WHAT YOU HAVE TO DO:
Scan the listing below for the word "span" and copy every line that has it.

DATA SECTION:
────────────────

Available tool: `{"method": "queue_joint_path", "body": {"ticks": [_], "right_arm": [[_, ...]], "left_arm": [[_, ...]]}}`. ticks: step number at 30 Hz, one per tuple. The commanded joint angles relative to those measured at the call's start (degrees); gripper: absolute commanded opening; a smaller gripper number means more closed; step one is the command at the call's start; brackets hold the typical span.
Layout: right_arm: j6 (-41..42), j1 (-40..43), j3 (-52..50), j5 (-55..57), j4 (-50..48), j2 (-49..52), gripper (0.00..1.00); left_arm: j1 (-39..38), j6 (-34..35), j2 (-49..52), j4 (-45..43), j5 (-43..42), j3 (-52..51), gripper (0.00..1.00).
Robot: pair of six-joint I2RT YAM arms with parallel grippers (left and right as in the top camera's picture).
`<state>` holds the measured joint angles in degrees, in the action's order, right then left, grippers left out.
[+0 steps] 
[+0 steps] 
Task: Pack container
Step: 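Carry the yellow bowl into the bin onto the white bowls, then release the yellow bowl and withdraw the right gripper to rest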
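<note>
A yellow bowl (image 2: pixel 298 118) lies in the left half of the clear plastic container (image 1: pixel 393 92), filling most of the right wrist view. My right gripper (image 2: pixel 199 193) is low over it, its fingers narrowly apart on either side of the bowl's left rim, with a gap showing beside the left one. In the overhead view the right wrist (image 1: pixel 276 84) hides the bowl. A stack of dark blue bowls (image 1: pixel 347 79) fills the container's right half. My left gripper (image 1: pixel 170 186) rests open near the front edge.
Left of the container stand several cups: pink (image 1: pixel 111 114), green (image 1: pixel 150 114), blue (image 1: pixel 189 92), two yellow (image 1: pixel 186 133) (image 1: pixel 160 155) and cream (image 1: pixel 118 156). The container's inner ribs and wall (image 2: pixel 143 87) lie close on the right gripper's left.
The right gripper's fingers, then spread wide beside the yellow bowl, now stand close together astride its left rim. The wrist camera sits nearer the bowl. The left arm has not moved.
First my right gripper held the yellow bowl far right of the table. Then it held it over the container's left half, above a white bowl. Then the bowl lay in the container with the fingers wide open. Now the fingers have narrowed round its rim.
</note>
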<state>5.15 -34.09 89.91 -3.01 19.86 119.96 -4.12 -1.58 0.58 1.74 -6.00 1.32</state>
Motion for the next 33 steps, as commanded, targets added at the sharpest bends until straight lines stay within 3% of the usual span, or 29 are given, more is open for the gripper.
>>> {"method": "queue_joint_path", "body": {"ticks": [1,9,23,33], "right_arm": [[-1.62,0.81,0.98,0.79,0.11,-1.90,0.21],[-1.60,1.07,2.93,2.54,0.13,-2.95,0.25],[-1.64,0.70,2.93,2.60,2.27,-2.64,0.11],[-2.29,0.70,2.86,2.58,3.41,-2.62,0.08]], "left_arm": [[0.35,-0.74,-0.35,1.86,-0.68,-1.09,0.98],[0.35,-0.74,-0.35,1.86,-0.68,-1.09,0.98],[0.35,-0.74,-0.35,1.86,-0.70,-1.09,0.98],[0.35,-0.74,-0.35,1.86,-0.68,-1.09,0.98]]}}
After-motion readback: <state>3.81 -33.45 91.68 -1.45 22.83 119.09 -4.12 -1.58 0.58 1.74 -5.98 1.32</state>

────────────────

THE COMPLETED TASK:
Available tool: `{"method": "queue_joint_path", "body": {"ticks": [_], "right_arm": [[_, ...]], "left_arm": [[_, ...]]}}`. ticks: step number at 30 Hz, one per tuple. The commanded joint angles relative to those measured at the call's start (degrees); gripper: absolute commanded opening; a smaller gripper number means more closed; step one is the command at the call's start; brackets hold the typical span.
Motion for the next 33 steps, as commanded, targets added at the sharpest bends until straight lines stay within 3% of the usual span, or 29 are given, more is open for the gripper.

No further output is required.